THE TASK: Only the lines below between the ones containing "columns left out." and "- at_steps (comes", inclusive, are to be reproduced, each exactly as it stands.

◆ ◆ ◆ ◆ ◆

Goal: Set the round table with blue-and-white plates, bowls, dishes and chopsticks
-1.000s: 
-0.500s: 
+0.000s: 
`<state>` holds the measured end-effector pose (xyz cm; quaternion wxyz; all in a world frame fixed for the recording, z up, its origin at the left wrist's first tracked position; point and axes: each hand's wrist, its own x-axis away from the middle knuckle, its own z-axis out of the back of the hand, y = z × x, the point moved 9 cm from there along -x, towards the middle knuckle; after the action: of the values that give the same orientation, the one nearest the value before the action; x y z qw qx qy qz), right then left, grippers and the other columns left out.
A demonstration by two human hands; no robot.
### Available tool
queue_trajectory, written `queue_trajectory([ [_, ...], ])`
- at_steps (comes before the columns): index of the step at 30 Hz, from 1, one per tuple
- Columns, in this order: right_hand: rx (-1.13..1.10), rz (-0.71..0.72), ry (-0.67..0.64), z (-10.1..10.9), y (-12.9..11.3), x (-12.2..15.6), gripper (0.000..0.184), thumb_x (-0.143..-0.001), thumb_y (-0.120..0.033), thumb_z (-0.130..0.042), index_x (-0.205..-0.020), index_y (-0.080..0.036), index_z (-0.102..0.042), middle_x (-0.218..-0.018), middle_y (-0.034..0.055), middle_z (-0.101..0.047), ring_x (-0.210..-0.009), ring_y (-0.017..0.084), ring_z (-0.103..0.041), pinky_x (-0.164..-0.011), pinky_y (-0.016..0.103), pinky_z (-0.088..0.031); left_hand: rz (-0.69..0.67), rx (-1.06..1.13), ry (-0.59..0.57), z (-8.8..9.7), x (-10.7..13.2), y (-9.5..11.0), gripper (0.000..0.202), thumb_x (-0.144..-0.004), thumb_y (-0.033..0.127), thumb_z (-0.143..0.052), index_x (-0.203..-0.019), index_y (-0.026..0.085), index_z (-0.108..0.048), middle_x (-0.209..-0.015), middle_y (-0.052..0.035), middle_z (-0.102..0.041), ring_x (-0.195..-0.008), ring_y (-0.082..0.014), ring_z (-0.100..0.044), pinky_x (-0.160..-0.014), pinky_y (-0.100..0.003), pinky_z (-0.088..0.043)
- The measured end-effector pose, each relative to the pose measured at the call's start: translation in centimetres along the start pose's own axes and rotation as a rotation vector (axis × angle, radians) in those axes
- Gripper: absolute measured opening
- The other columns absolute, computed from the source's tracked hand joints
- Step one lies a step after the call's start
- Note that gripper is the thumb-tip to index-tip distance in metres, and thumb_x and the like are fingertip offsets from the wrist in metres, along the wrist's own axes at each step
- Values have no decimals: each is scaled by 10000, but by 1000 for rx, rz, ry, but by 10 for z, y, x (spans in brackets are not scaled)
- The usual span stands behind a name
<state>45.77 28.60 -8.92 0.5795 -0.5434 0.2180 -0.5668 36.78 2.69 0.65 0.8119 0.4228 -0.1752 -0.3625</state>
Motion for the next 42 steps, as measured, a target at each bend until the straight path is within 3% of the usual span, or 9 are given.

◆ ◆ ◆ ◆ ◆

RESPONSE FOR THIS EXERCISE:
`<state>` holds the measured end-effector pose (xyz cm; quaternion wxyz; all in a world frame fixed for the recording, z up, its origin at the left wrist's first tracked position; point and axes: each hand's wrist, its own x-axis away from the middle knuckle, its own z-axis out of the back of the hand, y = z × x, the point moved 9 cm from there along -x, towards the middle knuckle; after the action: of the values that give the same orientation, the one nearest the value before the action; x y z qw qx qy qz), right then left, grippers and the other columns left out.
A demonstration by two human hands; no robot.
### Available tool
queue_trajectory, written `queue_trajectory([ [_, ...], ])`
- at_steps (comes before the columns): index of the step at 30 Hz, from 1, one per tuple

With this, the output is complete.